Muchos historiadores
sostienen que en 1893, dos años antes de que lo hicieran los Lumière, se rodó
en Estados Unidos la primera película
de la historia
del cine. Duraba diecinueve segundos y mostraba algo tan simple y tan
humano como un estornudo. Su autor era el famoso inventor Thomas Alva Edison,
que pocos años
antes había diseñado una caja llamada kinetoscopio, en la
que el espectador, aplicando su ojo a un ocular, veía una sucesión de
fotografías que, al pasar rápidamente, parecían moverse. El invento fue
presentado en la Exposición
Universal de Chicago
de 1893 y pronto se hizo muy popular. Edison construyó un estudio en New
Jersey y comenzó a rodar películas. La mayoría de ellas consistían en pequeños
números físicos protagonizados por acróbatas, forzudos o bailarinas.
Un día, en 1896,
contrató a dos actores de teatro y filmó algo que, a partir de entonces, iba a
repetirse en miles y miles de películas: el primer beso de la historia del
cine.
Edison era ambicioso.
Basándose en la patente de su invento y en la de otro sistema de proyección
llamado vitascope, que también diseñó él, quiso desembarazarse del
cinematógrafo y asegurarse el monopolio de las películas en el territorio de
los Estados Unidos. Gracias a su influencia consiguió el apoyo del Gobierno y
del fabricante de celuloide George Eastman e impuso a los distribuidores de filmes
la obligación de contar con un certificado entregado por su empresa. Si la
película no tenía ese sello era confiscada.
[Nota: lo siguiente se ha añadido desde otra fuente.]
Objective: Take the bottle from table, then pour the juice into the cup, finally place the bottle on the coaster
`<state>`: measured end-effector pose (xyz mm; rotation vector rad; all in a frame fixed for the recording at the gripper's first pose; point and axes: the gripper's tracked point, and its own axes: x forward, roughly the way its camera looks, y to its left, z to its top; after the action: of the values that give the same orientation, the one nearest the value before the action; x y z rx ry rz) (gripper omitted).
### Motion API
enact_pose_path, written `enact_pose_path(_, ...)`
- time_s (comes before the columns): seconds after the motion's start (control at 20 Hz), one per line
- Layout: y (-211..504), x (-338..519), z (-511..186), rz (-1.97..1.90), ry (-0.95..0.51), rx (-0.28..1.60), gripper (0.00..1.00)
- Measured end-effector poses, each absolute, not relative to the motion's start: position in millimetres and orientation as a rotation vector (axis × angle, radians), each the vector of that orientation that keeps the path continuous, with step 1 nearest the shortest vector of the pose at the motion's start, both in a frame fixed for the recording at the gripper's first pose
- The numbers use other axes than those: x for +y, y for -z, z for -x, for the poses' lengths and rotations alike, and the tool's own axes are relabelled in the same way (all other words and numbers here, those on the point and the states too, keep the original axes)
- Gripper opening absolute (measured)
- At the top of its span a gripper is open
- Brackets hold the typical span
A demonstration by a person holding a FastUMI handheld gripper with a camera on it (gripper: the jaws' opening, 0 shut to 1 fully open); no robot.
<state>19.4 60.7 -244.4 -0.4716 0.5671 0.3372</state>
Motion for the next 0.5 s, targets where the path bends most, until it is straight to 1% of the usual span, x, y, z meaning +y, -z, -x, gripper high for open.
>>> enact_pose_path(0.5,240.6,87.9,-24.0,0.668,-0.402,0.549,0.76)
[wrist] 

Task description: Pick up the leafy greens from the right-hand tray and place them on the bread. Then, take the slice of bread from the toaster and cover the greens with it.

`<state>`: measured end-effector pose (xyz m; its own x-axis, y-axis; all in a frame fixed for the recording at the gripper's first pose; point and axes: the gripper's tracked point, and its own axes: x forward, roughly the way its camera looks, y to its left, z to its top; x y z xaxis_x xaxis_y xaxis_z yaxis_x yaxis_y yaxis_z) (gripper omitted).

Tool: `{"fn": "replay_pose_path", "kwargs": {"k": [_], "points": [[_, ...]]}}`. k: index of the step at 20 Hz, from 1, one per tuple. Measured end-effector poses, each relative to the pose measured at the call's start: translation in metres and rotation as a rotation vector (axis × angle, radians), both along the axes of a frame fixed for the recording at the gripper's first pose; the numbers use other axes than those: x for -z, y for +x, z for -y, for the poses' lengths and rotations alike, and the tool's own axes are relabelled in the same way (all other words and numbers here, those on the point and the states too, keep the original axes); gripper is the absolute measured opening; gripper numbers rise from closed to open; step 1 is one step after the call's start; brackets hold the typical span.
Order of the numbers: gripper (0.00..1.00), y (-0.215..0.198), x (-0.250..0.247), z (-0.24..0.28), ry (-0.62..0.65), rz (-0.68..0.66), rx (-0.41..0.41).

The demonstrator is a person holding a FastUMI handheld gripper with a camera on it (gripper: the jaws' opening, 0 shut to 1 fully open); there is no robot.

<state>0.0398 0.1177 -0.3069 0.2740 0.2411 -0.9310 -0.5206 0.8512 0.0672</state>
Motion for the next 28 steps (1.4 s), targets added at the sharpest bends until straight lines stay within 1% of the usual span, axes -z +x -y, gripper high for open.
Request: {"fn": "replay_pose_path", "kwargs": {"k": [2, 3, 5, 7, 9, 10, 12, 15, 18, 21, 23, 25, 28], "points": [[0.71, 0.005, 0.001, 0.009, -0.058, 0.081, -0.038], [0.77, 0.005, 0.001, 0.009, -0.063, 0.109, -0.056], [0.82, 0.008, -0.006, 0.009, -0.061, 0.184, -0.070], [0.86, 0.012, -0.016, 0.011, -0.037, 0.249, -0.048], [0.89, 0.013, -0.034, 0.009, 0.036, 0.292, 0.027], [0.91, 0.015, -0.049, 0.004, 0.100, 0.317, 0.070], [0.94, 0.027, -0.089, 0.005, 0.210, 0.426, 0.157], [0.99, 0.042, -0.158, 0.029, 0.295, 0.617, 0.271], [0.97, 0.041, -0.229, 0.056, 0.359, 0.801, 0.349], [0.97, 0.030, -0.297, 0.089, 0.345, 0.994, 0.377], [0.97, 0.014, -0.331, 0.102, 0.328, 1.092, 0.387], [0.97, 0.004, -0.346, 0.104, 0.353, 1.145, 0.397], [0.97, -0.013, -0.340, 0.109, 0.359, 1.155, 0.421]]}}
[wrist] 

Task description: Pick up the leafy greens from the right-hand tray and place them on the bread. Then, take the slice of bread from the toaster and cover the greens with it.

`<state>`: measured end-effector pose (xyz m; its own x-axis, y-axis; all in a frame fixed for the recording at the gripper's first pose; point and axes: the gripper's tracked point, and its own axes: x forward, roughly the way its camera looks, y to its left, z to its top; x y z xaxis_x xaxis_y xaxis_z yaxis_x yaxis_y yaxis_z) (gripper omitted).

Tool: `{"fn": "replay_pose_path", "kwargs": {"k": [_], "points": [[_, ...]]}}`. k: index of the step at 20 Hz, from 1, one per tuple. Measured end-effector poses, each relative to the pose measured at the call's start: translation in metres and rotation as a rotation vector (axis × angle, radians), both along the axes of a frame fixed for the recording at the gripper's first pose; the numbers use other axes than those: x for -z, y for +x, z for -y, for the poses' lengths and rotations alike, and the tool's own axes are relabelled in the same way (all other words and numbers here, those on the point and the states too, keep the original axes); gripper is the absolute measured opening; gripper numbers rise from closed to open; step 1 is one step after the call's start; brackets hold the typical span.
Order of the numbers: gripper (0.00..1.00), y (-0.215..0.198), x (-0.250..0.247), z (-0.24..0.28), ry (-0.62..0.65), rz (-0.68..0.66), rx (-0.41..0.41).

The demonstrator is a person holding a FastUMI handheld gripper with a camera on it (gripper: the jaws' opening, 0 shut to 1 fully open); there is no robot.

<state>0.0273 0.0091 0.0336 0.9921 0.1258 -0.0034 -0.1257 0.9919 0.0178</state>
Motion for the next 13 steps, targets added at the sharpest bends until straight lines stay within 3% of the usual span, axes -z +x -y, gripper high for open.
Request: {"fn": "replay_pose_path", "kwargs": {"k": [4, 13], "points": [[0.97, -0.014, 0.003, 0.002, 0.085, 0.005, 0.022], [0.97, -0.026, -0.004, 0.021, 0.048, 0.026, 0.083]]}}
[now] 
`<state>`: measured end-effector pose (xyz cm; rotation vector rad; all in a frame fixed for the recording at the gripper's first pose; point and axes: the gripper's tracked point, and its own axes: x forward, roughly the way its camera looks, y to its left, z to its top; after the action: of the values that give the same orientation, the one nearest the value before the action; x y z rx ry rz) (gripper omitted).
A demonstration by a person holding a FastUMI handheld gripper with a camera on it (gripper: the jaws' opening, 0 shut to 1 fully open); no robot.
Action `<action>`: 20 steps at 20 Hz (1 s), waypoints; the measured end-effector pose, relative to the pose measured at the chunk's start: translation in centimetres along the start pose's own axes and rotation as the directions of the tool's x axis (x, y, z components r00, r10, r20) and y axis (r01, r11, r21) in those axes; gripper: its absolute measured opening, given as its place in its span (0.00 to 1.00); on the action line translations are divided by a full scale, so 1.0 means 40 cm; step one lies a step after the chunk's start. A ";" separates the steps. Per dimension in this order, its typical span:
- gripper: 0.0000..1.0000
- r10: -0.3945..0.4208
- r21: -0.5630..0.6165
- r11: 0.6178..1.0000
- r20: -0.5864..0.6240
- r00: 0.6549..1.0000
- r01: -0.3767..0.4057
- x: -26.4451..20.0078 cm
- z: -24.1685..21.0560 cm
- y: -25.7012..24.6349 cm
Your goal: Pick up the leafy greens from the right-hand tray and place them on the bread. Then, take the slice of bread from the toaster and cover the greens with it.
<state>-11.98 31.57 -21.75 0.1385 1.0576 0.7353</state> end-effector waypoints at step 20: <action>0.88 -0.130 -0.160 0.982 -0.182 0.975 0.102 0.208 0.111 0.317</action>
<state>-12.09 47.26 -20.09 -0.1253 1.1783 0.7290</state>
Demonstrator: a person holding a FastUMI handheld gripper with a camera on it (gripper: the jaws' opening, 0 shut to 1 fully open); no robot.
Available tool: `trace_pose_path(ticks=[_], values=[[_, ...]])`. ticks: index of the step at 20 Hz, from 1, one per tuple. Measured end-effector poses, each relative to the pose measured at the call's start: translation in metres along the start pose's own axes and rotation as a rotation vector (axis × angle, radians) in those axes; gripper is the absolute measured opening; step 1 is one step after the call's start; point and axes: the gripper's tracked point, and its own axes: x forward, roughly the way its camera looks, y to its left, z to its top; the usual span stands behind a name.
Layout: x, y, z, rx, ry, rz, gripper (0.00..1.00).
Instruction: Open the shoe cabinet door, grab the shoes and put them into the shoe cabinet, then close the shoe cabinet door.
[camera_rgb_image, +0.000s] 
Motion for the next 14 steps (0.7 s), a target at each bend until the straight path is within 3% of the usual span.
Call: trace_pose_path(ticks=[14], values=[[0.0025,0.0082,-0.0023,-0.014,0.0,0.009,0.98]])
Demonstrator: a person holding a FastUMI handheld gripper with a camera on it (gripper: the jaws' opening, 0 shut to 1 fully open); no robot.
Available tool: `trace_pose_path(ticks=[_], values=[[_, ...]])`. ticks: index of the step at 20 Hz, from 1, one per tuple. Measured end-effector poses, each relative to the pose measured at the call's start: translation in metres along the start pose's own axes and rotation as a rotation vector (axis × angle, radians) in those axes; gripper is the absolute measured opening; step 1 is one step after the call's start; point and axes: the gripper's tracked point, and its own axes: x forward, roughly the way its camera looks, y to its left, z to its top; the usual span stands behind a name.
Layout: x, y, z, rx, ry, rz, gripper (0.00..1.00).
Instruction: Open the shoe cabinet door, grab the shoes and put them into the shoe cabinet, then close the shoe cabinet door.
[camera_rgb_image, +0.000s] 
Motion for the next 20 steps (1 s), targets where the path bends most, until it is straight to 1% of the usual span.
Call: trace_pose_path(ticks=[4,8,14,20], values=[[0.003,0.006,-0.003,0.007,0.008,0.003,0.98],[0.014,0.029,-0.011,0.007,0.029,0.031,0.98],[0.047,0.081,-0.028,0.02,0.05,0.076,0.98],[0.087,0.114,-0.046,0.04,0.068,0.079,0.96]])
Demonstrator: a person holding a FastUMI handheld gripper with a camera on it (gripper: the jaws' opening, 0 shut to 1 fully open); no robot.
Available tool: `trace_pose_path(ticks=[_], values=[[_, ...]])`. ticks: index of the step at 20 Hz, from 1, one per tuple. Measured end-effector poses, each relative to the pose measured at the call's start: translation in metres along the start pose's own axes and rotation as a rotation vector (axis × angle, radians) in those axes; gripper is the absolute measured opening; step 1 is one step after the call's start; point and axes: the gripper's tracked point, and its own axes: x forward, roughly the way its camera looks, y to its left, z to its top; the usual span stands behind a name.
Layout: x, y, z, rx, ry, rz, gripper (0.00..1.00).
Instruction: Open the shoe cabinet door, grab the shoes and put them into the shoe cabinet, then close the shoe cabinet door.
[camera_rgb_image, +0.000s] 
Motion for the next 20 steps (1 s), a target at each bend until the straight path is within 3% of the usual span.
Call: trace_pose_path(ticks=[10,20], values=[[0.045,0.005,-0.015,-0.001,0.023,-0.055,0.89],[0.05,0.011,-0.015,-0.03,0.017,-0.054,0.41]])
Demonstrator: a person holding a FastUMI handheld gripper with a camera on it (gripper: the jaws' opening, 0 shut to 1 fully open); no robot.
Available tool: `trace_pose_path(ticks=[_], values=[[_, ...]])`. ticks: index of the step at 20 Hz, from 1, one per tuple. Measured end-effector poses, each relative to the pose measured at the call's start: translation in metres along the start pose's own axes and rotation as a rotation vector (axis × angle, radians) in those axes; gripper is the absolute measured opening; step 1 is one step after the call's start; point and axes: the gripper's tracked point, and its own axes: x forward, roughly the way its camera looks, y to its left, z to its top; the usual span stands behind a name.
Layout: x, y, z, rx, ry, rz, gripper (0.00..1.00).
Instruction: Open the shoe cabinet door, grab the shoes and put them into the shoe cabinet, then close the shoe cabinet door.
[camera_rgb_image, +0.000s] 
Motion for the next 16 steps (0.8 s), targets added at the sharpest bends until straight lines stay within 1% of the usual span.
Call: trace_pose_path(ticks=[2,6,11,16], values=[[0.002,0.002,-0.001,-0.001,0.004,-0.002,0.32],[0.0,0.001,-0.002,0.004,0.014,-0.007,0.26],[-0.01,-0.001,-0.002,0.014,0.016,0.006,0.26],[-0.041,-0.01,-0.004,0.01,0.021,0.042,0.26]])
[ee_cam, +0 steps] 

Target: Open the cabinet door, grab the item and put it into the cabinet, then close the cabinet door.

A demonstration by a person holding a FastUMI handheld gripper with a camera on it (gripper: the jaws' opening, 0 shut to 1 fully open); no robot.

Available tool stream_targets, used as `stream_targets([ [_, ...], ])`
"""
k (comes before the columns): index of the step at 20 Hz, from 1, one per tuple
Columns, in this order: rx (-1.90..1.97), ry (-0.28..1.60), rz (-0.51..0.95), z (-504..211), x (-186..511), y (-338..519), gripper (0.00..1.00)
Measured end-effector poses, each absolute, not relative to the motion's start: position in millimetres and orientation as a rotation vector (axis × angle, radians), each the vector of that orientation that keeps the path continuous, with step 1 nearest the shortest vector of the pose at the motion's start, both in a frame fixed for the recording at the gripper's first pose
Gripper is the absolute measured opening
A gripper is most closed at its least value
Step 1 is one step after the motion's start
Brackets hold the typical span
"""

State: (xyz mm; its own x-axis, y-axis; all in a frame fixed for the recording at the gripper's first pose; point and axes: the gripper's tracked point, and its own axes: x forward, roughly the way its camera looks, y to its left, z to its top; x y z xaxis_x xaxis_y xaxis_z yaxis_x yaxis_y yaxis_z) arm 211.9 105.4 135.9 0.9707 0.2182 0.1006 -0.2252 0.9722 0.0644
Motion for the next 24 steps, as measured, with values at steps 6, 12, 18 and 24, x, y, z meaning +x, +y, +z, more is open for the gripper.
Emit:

Muchas veces a punta de pistola. Esta «guerra de patentes» duró hasta 1908 y
tuvo dos importantes consecuencias: fue el germen de nuevas empresas que
lucharon tenazmente contra Edison
para continuar con su actividad y, a la vez, algunas de aquellas pequeñas
empresas huyeron del Este y se marcharon a trabajar a California, una tierra
soleada y alejada de la influencia de los pistoleros de Edison.
Fuente: “El
cine contado con sencillez”,
Juan Zavala,
Elio Castro-Villacañas y Antonio C. Martínez.